We have had so much fun on this adventure.  We've had so many struggles, surprises, and prayers answered with great blessings.  We miss our dear friends in Samoa, and know we will carry them with us wherever we go.

Thank YOU, our readers, our family and friends, who have traveled this journey with us.  May God bless you and lead you along your journey.

7 comments:

Helen Monson said...

Love you.

sdtenney said...

Bless you, Melinda, for your willingness to share your experiences. You are a good and wise soul. Our daughter Amanda is doing well (I think) in her A.S. journey so far!!

IWA (e - va) said...

Good luck to you and your family, thanks for sharing your sweet thougts.
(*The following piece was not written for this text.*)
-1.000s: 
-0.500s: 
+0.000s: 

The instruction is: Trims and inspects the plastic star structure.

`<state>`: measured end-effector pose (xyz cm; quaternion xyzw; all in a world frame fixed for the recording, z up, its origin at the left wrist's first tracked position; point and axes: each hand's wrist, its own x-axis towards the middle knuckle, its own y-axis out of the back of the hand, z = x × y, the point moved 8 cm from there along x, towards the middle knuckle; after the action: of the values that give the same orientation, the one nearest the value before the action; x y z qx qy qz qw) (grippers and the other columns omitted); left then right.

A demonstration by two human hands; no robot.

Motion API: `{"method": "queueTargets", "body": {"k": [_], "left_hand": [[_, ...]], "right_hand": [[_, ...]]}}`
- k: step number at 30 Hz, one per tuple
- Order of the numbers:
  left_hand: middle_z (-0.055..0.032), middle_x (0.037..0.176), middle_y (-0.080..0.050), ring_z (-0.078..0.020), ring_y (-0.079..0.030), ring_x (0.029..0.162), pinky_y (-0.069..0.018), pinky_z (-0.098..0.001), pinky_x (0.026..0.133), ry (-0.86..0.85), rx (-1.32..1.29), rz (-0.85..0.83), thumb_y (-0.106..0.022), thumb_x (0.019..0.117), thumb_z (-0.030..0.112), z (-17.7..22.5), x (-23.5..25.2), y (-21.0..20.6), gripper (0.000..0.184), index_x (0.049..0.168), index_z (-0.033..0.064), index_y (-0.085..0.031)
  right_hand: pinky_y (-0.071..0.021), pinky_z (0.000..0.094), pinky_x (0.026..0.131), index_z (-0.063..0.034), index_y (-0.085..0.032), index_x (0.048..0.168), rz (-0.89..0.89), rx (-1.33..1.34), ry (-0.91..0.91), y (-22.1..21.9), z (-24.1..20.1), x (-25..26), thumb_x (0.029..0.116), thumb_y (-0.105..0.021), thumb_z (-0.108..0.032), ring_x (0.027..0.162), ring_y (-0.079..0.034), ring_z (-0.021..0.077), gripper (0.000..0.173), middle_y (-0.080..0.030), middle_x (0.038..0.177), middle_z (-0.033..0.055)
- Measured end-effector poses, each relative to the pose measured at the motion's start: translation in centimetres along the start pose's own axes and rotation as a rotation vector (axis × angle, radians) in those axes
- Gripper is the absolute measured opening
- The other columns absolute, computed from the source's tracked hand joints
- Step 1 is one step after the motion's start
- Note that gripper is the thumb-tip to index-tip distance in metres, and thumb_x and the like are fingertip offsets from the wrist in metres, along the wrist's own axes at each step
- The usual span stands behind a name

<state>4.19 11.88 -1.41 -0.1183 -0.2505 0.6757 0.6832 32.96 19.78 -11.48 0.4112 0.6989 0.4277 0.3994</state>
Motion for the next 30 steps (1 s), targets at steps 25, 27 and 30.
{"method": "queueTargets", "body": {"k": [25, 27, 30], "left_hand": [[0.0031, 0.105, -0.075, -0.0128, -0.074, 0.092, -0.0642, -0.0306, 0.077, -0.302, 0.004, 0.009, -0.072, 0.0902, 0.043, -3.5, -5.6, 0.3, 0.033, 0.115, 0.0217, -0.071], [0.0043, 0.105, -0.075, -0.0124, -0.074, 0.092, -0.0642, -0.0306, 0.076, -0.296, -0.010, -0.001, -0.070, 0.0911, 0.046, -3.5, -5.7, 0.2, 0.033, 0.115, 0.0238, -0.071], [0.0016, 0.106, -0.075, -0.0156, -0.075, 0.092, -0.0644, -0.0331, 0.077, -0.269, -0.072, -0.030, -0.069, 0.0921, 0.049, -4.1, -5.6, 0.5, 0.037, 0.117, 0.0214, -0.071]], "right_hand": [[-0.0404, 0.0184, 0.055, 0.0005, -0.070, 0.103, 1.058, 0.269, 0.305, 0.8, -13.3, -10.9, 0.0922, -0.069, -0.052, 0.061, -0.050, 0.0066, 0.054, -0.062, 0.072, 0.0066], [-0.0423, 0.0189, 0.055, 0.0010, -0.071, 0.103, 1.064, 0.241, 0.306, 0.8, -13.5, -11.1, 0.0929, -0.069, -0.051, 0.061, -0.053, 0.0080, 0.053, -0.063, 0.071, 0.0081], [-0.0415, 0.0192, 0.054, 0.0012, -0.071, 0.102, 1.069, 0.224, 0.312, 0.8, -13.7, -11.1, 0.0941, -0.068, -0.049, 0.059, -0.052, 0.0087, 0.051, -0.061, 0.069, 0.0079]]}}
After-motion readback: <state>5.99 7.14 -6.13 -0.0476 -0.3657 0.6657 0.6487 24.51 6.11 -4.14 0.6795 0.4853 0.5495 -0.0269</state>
I am so grateful to have gotten to know and work with you in AS. I was thinking about you a few weeks ago as I was shopping and there were rows and rows of fresh strawberries....may God continue to bless you and your family in all your new endeavors!

Heidi said...

I loved what you wrote Melinda. It was beautiful! And very true! Thanks you for sharing! It was definitely worth the read!

Heidi said...

And you are such a great person! I just love you!:) And miss you and your family.

Lani Roehl said...

You had me bawling my eyes out...I'm going to miss your blog! I'm not very good at keeping in touch and it has let me feel like I actually have been a part of your lives these past 6 years. I also really enjoyed your insight on our Mainland society. We truly are bombarded with so many things to distract and so many choices. I just try to keep the mantra of "Good, better, best" when living life daily.

Abbie C. said...

Aunt Melinda,
That was beautiful and I really enjoyed it. I'm so glad you live so close now and that we get to see you so often. I know you'll bless the lives of so many other people by being here. I love you!